Ware A J, Cockerell C J, Skiest D J, Kussman H M
Department of Internal Medicine, University of Texas Southwestern Medical Center, Dallas, USA.
J Am Acad Dermatol. 1999 Feb;40(2 Pt 2):350-5. doi: 10.1016/s0190-9622(99)70484-6.
Sporotrichosis most commonly presents as a localized, lymphocutaneous infection that follows trauma, such as an injury from a rose thorn. In patients infected with HIV, it may be widespread and disseminated. We describe a patient with AIDS who developed disseminated sporotrichosis, a rare opportunistic fungal infection that may affect these patients. The condition remained undiagnosed because of failure to recognize characteristic histopathologic findings and failure of clinicians to interface closely with the microbiology laboratory. The condition was difficult to treat, requiring systemic administration of amphotericin. While localized sporotrichosis is an innocuous disorder that responds well to therapy, in immunocompromised hosts, it is potentially life-threatening and may require prolonged therapy with potentially toxic medications such as amphotericin B. It is important that clinicians be aware of the presentation of this unusual opportunistic infection and that they maintain close communication with pathology and clinical microbiology laboratories to ensure that proper stains and cultures are performed to avoid potential misdiagnosis.

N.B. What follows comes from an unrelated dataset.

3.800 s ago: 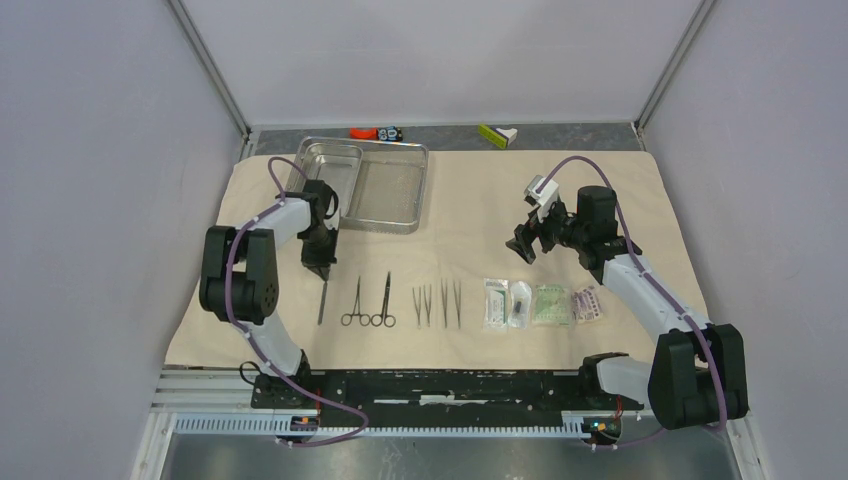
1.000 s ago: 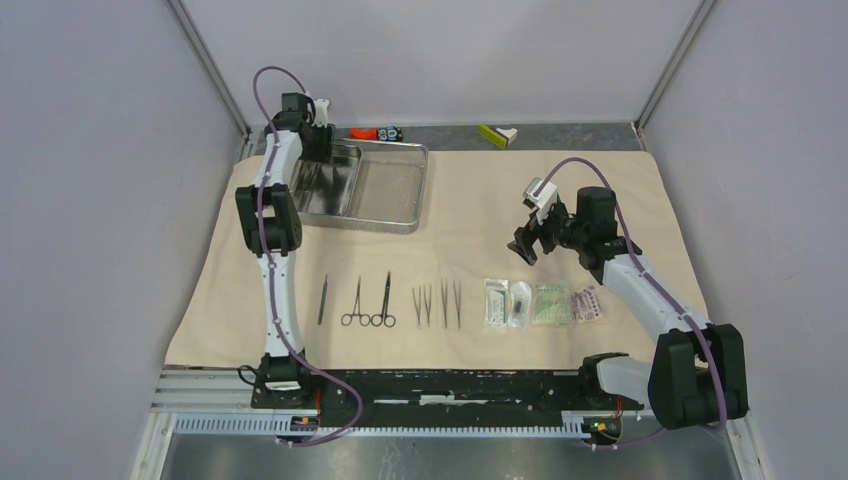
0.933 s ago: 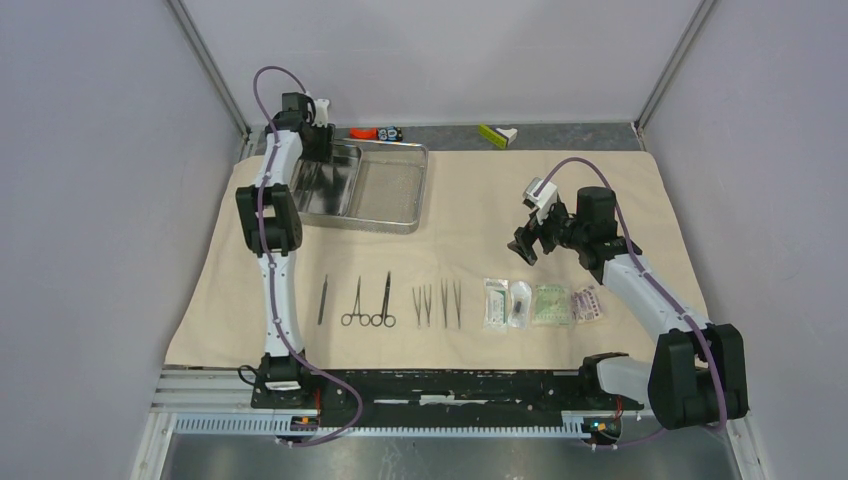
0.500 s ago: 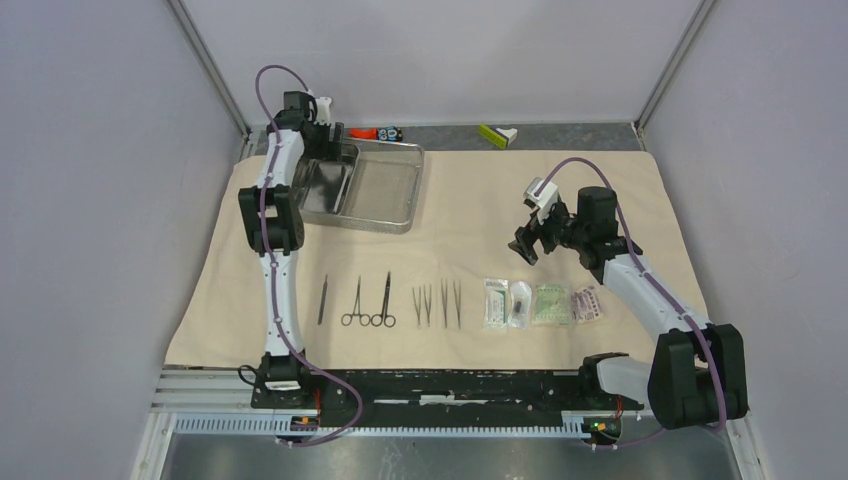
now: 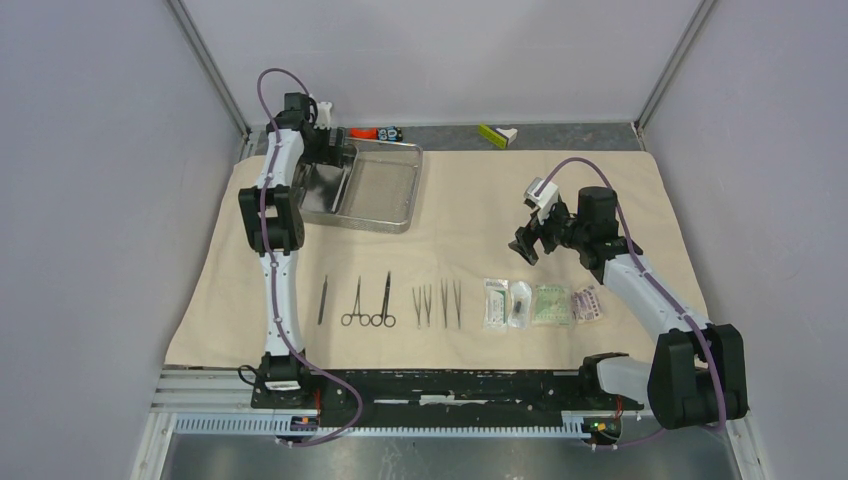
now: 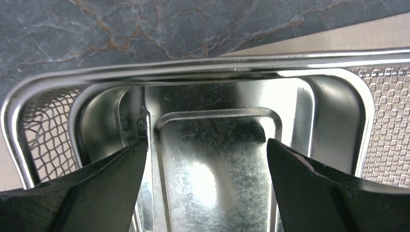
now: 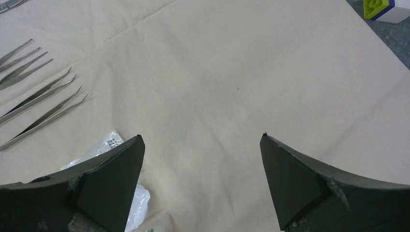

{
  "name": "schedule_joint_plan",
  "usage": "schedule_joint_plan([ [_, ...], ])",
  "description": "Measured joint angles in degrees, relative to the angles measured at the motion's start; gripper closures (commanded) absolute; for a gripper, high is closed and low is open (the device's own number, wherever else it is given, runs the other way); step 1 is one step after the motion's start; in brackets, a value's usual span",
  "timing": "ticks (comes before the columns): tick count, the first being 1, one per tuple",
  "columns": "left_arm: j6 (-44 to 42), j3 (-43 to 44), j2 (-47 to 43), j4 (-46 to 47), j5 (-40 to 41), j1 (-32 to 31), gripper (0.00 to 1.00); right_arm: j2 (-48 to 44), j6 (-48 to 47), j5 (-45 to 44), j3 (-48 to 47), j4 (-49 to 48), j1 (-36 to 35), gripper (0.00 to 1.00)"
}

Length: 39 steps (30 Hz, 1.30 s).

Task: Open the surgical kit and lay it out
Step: Move the container from the surgical kit.

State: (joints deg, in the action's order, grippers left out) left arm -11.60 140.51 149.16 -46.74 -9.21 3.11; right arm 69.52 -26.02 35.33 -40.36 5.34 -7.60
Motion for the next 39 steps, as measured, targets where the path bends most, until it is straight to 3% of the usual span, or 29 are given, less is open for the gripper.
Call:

孢子丝菌病最常见的表现为局部性淋巴皮肤感染,常继发于外伤,如被玫瑰刺刺伤。在感染HIV的患者中,该病可能广泛播散。我们报告一例艾滋病患者发生播散性孢子丝菌病,这是一种罕见的机会性真菌感染,可影响此类患者。由于未能识别特征性组织病理学表现以及临床医生未能与微生物实验室密切协作,该病情一直未被诊断出来。该病难以治疗,需要全身应用两性霉素。虽然局限性孢子丝菌病是一种良性疾病,对治疗反应良好,但在免疫功能低下的宿主中,它可能危及生命,可能需要使用如两性霉素B等具有潜在毒性的药物进行长期治疗。临床医生必须了解这种不寻常的机会性感染的表现,并与病理和临床微生物实验室保持密切沟通,以确保进行适当的染色和培养,避免潜在的误诊。